I do not exaggerate one bit when I say that this aging brother is always spreading the Gospel at every opportunity, and he frequently tells me of professions which have been made by those to whom he has witnessed. No man or woman in this city, to my knowledge, spreads the Gospel more than this brother.

Yet, he does not hold to any "system" of theology as such, and he probably could not clearly explain to you the theological differences between "Calvinism" and "Arminianism" -- but I can tell you this: he can clearly present the Gospel in "no time flat" to a lost soul. And that is what matters most to him.

This brother would probably be astonished at the idea that the Gospel needs to be "recovered"! He might ask Tom Ascol and the Flounders "under what rock" they have been hiding their heads!

We provide a cap and a t-shirt which bears the symbol of Spurgeon's sermon set, "We preach Christ, and Him crucified," and when I have worn it, for instance at a restaurant, a curious waitress might look at it and ask, "What does it mean?"

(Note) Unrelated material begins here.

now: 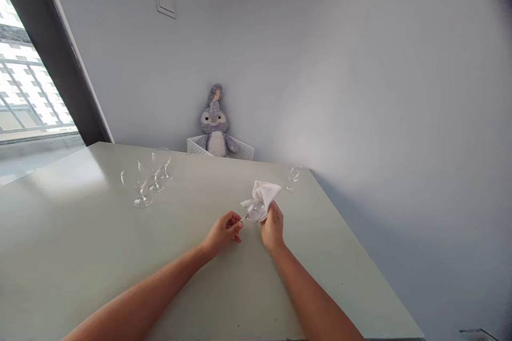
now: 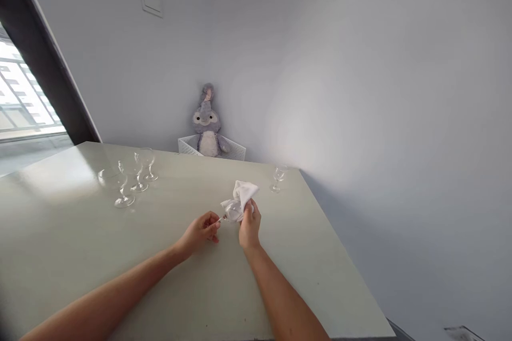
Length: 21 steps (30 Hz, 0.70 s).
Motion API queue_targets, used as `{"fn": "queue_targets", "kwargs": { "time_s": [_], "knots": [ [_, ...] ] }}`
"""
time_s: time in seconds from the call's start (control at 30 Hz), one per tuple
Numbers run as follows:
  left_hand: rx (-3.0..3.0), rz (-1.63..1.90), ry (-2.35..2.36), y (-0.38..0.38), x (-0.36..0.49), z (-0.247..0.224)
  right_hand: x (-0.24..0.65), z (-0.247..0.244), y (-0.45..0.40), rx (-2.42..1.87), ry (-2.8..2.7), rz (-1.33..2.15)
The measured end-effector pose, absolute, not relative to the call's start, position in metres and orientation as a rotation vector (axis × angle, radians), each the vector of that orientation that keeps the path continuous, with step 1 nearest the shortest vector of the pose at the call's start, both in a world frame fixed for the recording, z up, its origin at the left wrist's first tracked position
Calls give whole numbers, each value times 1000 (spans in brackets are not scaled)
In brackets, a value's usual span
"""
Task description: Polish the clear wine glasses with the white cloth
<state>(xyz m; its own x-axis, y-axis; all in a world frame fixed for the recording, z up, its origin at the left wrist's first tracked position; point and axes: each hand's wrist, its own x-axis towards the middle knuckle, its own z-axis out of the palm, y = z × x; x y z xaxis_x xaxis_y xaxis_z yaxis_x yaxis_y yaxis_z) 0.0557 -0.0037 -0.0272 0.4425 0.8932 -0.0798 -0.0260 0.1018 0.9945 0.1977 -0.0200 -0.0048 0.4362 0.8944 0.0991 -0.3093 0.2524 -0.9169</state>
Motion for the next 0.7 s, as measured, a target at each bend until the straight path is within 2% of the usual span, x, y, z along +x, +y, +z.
{"fn": "queue_targets", "kwargs": {
  "time_s": [0.2, 0.43, 0.53, 0.7],
  "knots": [
    [1156, 935, 880, -3, 62, -34, 172, -18, -25, -905, -748, 1125],
    [1083, 1078, 814, -3, 63, -40, 159, -33, -32, -1143, -1099, 965],
    [1090, 1112, 760, -8, 63, -36, 162, -35, -35, -1248, -1292, 763],
    [1089, 1145, 713, -10, 58, -23, 166, -31, -37, -1237, -1722, 199]
  ]
}}
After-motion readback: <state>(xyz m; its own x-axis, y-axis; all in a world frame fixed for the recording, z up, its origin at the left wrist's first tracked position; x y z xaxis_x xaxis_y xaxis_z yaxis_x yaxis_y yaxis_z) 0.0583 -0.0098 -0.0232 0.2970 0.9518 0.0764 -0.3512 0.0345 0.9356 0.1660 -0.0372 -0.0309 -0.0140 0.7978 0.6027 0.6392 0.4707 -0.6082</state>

That "invites" me to then proceed to tell how Jesus used the story of Moses and the Serpent in Numbers 21 to illustrate the simple Way of Salvation in John 3:14-18. Several of my bookstore customers also have done likewise. This story of Moses and the Serpent is the only Old Testament illustration Jesus ever used to present the Way of Salvation, or the New Birth. It is not a very "complicated" Gospel, but rather simple.

If Ascol and the Flounders want to "recover" the Gospel, I suggest they try John 3:14-18. It will serve them very well. They might even like to wear some of our t-shirts!

3 Comments:

At Sunday, April 27, 2008 8:41:00 AM, Blogger Rick said...

That is one of the hallmarks of Cals. They try to overwhelm you with their dynamic thought.

But, it doesn't work.

You can't hurl non-sense at someone no matter how forcefully it's done and expect the thinking person to buy it. That's where they fall down badly.

They use non-Scriptural authors as their core "base" and by some magical razzle-dazzle we're supposed to think some picked through verse which corresponds to "elect" and "depravity" bolsters their precepts and all the while they are completely disinterested in recognizing that the verse they quote is not put into proper context but is, instead, distilled to mean only what they want.

If one bothers to read the OT and NT carefully you can then recognize that absolutely none of the TULIP precepts have real validity. And, the most ridiculous precept of all is that man has no "free-will" or can't "choose".

These guys are the easiest group of, so-called, Christians to debunk.

 
At Monday, April 28, 2008 10:34:00 AM, Anonymous Anonymous said...

Rick,

So why did Jesus die?

Was his death necessary?

Did the cross finish the act of salvation for those lost?

Why are the lost called lost if they can find their own way home?

Do you find it sad that if all are to be saved that the cross just couldn't do that?

You must be a dispensationalist the rest will get in after the rapture?

From one whose God is BIGGER THAN MAN and owes no man even salvation!

 
At Tuesday, April 29, 2008 1:44:00 PM, Blogger Bob L. Ross said...

OVERWHELMED?

Rick said...


That is one of the hallmarks of Cals. They try to overwhelm you with their dynamic thought.

That may be the case with some of the "Cals," Rick, but those are generally the "novices" and "dogmatists" among them. It seems the Internet has been "blessed" with quite a number of this variety.

Calvinists, like other Christians, have as a part of their profession that the Holy Spirit reveals or enlightens, that spiritual things are spiritually discerned (1 Cor. 2:14).

So the person who is a relatively mature Christian recognizes that he cannot "cram" things into others. He has learned that he must be patient and longsuffering (Col. 1:11), even as the Lord is longsuffering (2 Peter 3:9).